Work task:
Would you pull out every line of the material that contains the string "lego"?

Excerpted data:
◆ ◆ ◆ ◆

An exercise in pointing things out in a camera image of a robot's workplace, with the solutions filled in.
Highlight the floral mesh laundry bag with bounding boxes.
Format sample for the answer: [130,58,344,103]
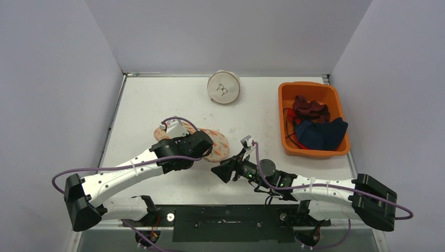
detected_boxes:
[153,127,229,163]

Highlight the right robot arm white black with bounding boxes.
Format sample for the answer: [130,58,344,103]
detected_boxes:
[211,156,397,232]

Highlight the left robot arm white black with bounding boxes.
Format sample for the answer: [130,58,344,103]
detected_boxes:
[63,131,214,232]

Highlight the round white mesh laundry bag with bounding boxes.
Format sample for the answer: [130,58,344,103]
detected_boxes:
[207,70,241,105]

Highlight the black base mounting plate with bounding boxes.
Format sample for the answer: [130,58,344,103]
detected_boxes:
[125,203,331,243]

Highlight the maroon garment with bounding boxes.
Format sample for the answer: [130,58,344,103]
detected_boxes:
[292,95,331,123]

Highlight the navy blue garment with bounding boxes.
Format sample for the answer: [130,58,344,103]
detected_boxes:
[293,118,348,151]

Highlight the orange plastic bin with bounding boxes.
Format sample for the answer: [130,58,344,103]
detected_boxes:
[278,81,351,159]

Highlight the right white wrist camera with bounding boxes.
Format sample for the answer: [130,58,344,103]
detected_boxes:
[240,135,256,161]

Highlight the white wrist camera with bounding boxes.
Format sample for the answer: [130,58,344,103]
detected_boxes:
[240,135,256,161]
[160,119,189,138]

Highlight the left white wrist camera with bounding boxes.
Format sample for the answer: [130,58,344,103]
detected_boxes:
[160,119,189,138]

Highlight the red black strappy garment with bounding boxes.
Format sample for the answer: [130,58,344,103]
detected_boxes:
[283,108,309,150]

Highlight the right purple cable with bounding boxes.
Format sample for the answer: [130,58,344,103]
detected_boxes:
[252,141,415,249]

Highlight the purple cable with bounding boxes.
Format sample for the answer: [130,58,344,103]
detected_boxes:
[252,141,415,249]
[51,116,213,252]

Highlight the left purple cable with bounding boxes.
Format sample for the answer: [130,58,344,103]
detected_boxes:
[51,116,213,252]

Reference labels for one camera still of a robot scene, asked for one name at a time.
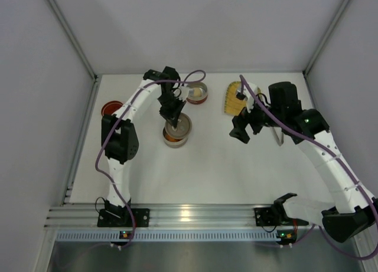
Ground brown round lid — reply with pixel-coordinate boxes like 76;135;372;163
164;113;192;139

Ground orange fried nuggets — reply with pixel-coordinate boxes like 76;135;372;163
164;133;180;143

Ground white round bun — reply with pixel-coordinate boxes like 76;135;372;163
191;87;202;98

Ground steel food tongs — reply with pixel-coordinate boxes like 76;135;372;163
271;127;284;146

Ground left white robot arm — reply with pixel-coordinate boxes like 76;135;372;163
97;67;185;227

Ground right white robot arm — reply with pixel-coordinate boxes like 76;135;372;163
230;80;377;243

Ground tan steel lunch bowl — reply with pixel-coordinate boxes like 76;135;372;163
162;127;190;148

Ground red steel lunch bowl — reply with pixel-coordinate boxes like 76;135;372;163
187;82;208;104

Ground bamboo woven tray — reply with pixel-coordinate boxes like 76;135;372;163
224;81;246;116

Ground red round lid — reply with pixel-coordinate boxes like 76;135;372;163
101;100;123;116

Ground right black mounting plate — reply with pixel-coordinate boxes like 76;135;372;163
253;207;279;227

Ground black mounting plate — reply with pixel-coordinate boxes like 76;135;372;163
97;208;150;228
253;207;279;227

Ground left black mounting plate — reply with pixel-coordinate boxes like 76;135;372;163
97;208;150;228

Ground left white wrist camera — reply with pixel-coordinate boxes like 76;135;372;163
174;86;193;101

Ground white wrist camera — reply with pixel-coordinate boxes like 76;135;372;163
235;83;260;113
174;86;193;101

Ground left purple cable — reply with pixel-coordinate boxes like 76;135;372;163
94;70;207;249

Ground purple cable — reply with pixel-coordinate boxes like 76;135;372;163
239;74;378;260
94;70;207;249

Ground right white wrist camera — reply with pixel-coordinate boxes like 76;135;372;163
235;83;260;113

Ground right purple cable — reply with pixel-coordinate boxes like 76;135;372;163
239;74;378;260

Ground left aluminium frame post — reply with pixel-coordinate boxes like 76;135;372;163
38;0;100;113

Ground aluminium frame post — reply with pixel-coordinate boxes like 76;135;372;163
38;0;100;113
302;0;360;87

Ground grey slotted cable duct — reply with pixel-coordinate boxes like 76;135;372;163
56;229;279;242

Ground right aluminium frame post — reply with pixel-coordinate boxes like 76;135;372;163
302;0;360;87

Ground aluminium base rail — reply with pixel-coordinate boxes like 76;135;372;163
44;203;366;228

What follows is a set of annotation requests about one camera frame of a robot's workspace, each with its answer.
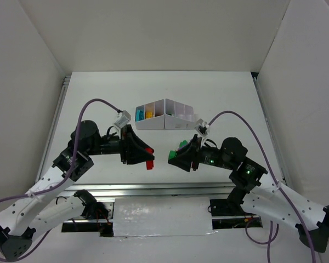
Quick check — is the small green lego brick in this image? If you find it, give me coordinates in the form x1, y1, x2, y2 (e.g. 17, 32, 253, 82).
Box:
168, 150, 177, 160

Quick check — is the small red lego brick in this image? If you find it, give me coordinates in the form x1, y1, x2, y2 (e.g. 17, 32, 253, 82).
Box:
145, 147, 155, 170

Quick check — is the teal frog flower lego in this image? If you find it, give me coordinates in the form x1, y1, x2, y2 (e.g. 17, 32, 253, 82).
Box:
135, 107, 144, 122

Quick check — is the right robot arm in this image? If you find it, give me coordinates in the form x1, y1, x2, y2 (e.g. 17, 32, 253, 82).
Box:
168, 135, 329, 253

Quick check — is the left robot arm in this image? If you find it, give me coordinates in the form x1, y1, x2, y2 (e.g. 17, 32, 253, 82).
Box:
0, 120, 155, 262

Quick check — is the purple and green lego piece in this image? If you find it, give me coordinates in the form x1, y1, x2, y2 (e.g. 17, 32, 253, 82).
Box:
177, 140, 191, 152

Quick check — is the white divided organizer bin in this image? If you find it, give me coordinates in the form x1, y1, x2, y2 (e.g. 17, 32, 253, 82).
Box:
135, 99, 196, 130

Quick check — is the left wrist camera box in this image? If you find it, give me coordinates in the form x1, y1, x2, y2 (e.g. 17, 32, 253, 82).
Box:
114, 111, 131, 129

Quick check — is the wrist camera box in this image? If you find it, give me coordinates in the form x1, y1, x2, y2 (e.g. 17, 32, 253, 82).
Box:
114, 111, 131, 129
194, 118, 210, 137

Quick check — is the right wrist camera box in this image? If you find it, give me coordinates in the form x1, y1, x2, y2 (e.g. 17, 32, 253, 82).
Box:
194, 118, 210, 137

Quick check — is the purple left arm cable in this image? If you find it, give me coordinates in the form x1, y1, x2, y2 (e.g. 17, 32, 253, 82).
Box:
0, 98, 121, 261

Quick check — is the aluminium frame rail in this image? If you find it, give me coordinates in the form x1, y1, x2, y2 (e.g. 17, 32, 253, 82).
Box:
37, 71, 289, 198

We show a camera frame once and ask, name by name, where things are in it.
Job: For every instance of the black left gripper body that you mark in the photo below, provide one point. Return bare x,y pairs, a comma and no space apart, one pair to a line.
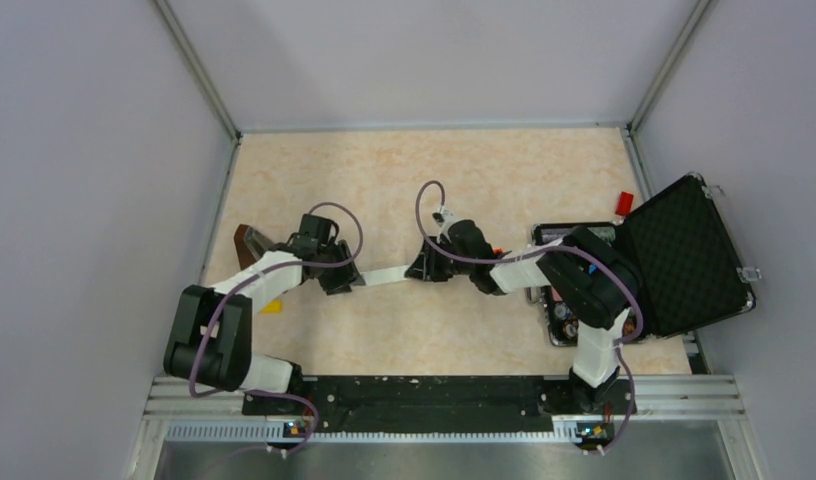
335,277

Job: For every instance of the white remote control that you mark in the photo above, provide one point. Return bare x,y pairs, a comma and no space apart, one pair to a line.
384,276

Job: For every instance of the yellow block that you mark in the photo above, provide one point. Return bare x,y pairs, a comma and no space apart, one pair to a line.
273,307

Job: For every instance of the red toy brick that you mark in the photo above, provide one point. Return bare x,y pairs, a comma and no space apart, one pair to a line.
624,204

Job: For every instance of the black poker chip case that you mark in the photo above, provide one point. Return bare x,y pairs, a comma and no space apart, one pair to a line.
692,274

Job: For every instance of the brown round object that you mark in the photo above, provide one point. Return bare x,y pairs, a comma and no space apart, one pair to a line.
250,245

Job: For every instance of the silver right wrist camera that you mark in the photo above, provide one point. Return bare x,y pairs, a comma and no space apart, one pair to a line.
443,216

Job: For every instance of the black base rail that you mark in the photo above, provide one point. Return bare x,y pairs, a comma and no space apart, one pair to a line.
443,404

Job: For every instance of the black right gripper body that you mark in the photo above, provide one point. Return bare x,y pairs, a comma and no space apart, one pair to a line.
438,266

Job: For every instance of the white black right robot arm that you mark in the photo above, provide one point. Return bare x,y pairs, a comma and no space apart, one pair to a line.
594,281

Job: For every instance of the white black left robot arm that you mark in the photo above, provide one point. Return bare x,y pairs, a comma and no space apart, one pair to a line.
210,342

◆ ◆ ◆ ◆

Exercise solution:
Quick check — is the small green lego brick in this image? If you find it, give me coordinates in the form x1, y1, x2, y2 (e.g. 17, 32, 253, 82).
Quick check — is the small red lego brick in this image? If you find it, give me coordinates in the form x1, y1, x2, y2 (e.g. 17, 32, 253, 82).
Quick check — is the teal frog flower lego in this image? If you find it, give me coordinates in the form x1, y1, x2, y2 (e.g. 17, 32, 253, 82).
Quick check — is the purple and green lego piece in this image? If you find it, give me coordinates in the form x1, y1, x2, y2 (e.g. 17, 32, 253, 82).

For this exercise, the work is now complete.